German investor confidence hits 21-month low
German investor confidence fell to a 21-month low in October as weaker global growth and a stronger euro dimmed the export outlook.
The ZEW Center for European Economic Research in Mannheim said its index of investor and analyst expectations, which aims to predict developments six months ahead, dropped for a sixth month, to minus 7.2 from minus 4.3 in September.
While the reading was the lowest since January 2009, ZEW’s gauge of the current situation jumped to 72.6, a three-year high.
Europe’s largest economy may cool after expanding at the fastest pace in two decades in the second quarter as foreign sales, the main driver of growth, lose momentum.
At the same time, falling unemployment is boosting household confidence and spending, prompting the Bundesbank to predict yesterday that growth may exceed 3pc this year.
The benchmark DAX share index has gained 10pc since August 30 and extended its gain today after ZEW’s report.
The decline in the headline number “probably reflected some concerns about the global headwinds facing Germany,” said Andreas Scheuerle, an economist at Dekabank in Frankfurt.
“However, it is absolutely no reflection on the underlying strength of the German economy. Domestic demand is finally picking up, so ZEW should stabilise in the coming months.”
The euro rose a third of a cent to $1.3956 after the ZEW data. It has jumped 16pc against the dollar since June 7, threatening to hurt sales outside the currency bloc just as the global recovery weakens.
German exports declined for a second month in August.
The International Monetary Fund said on October 6 it expects the world economy to expand 4.2pc next year instead of a previously projected 4.3pc. In 2010, the economy may grow 4.8pc, the Washington-based fund said.
With governments across the euro region cutting spending and raising taxes to push down budget deficits, German companies are relying on faster-growing markets in Asia to boost sales.
Bayerische Motoren Werke AG and Daimler AG’s Mercedes-Benz, the two biggest makers of luxury vehicles, this month projected higher fourth-quarter sales on surging demand in China.
German exports will rise at the fastest pace in a decade this year, led by demand for cars and machinery from outside Europe, the BGA federation said today.
Exports will grow by about 16pc, the Berlin-based group said, revising its forecast up from about 10pc.
The Bundesbank said yesterday that domestic demand is also “increasingly aiding the economy.”
Hugo Boss AG, the German luxury clothier, on October 14 raised its sales and earnings forecast for this year after reporting a 19pc increase in third-quarter revenue.
“We’ve seen a tremendous increase in expectations for private consumption,” ZEW economist Michael Schroeder said.
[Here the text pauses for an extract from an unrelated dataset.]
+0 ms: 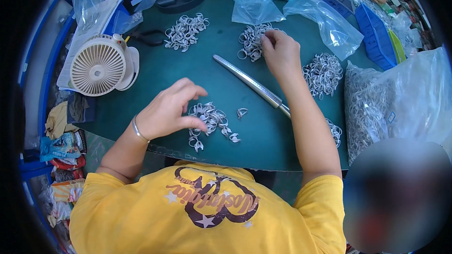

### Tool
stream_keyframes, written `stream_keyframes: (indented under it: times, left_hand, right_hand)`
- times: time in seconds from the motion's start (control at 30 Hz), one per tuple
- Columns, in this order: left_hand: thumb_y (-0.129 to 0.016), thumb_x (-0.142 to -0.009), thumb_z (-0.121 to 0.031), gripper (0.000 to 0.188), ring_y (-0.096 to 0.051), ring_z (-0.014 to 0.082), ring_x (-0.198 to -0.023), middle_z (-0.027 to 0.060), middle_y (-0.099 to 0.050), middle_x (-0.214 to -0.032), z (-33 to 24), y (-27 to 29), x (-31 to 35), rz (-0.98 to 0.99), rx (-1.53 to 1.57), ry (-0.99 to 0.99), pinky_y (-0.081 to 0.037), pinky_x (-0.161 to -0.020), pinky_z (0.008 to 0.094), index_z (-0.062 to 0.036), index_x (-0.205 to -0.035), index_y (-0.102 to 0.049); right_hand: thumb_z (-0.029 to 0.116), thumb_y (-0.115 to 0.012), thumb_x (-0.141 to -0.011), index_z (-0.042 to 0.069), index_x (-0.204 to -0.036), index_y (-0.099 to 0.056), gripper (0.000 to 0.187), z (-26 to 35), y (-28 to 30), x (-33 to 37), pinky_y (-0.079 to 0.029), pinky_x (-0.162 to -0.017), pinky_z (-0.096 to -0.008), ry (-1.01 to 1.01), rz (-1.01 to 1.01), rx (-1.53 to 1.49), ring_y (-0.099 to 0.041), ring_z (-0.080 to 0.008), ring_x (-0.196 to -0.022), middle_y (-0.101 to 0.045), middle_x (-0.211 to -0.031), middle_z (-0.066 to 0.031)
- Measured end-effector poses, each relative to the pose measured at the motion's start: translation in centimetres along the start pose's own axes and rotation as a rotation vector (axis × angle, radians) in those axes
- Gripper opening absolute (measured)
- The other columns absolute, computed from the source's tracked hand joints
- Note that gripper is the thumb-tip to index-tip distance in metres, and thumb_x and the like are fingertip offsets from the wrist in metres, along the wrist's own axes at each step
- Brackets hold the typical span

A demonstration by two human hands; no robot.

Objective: The person sorts through a pile of metal keychain components, picking up individual metal rings and small metal charms, and then joins them together by hand.

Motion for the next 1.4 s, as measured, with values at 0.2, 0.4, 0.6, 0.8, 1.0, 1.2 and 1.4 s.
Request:
stream_keyframes:
  times: [0.2,0.4,0.6,0.8,1.0,1.2,1.4]
  left_hand:
    - [-0.087,-0.057,-0.030,0.077,-0.060,0.0226,-0.076,0.0121,-0.050,-0.107,0.5,-1.8,2.8,0.082,-0.025,0.043,-0.051,-0.067,0.0320,-0.0057,-0.121,-0.052]
    - [-0.082,-0.068,-0.026,0.055,-0.060,0.0225,-0.073,0.0116,-0.053,-0.101,0.3,-2.7,0.8,-0.027,0.054,-0.003,-0.051,-0.066,0.0304,-0.0034,-0.111,-0.056]
    - [-0.077,-0.074,-0.025,0.041,-0.059,0.0238,-0.072,0.0122,-0.056,-0.095,0.0,-2.9,-2.3,-0.029,0.020,-0.140,-0.050,-0.064,0.0310,-0.0016,-0.104,-0.060]
    - [-0.075,-0.076,-0.006,0.018,-0.059,0.0123,-0.065,0.0080,-0.062,-0.087,0.0,-2.1,-3.6,-0.188,0.354,0.062,-0.047,-0.058,0.0235,-0.0001,-0.091,-0.066]
    - [-0.074,-0.074,0.001,0.012,-0.064,0.0161,-0.071,0.0095,-0.067,-0.083,-0.4,-1.9,-2.8,-0.374,0.325,-0.137,-0.051,-0.063,0.0248,-0.0001,-0.084,-0.067]
    - [-0.074,-0.072,0.004,0.014,-0.065,0.0194,-0.074,0.0094,-0.067,-0.083,-0.6,-1.8,-2.6,-0.400,0.327,-0.212,-0.052,-0.064,0.0270,-0.0021,-0.082,-0.067]
    - [-0.074,-0.071,0.005,0.016,-0.064,0.0205,-0.074,0.0088,-0.066,-0.082,-1.1,-1.4,-2.2,-0.412,0.258,-0.296,-0.051,-0.063,0.0274,-0.0031,-0.082,-0.067]
  right_hand:
    - [0.012,-0.065,-0.083,0.001,-0.100,-0.068,0.020,1.3,1.6,2.2,-0.052,-0.072,-0.0330,0.063,0.059,-0.058,-0.067,-0.0267,-0.080,-0.067,-0.089,-0.0171]
    - [0.002,-0.072,-0.074,0.000,-0.095,-0.066,0.022,6.1,-1.5,11.3,-0.051,-0.067,-0.0350,0.370,0.691,0.019,-0.063,-0.0303,-0.074,-0.063,-0.091,-0.0143]
    - [0.001,-0.070,-0.075,-0.001,-0.091,-0.066,0.016,5.6,-0.3,9.9,-0.050,-0.064,-0.0324,0.137,0.517,-0.061,-0.064,-0.0263,-0.070,-0.064,-0.078,-0.0142]
    - [-0.005,-0.067,-0.081,0.003,-0.104,-0.060,0.024,4.4,-2.0,10.4,-0.047,-0.066,-0.0177,-0.116,0.493,-0.675,-0.058,-0.0055,-0.078,-0.062,-0.087,-0.0006]
    - [-0.006,-0.067,-0.081,0.000,-0.102,-0.060,0.022,3.3,-2.1,11.0,-0.051,-0.069,-0.0190,-0.147,0.423,-0.821,-0.060,-0.0065,-0.080,-0.063,-0.089,-0.0037]
    - [-0.003,-0.069,-0.081,-0.001,-0.102,-0.062,0.022,3.1,-1.9,11.0,-0.052,-0.071,-0.0206,-0.082,0.360,-0.856,-0.063,-0.0087,-0.080,-0.064,-0.090,-0.0045]
    - [0.001,-0.072,-0.079,-0.001,-0.089,-0.068,0.010,3.3,-2.0,10.6,-0.051,-0.067,-0.0211,0.001,0.388,-0.667,-0.062,-0.0096,-0.076,-0.064,-0.086,-0.0052]
Point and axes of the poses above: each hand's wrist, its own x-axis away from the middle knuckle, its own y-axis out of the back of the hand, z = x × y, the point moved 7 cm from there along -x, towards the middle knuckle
Consumers may step up spending as companies add workers, Germany’s leading economic institutes said October 14. The country’s unemployment rate will drop to 7pc in 2011 from 7.7pc this year, the institutes said.
“Consumer spending may not be able to fully compensate for falling exports, but the global slowdown might not be as pronounced as many people fear,” said Alexander Koch, an economist at Unicredit Group in Munich. “Either way, if anyone can cope with a stronger euro, it’s Germany.”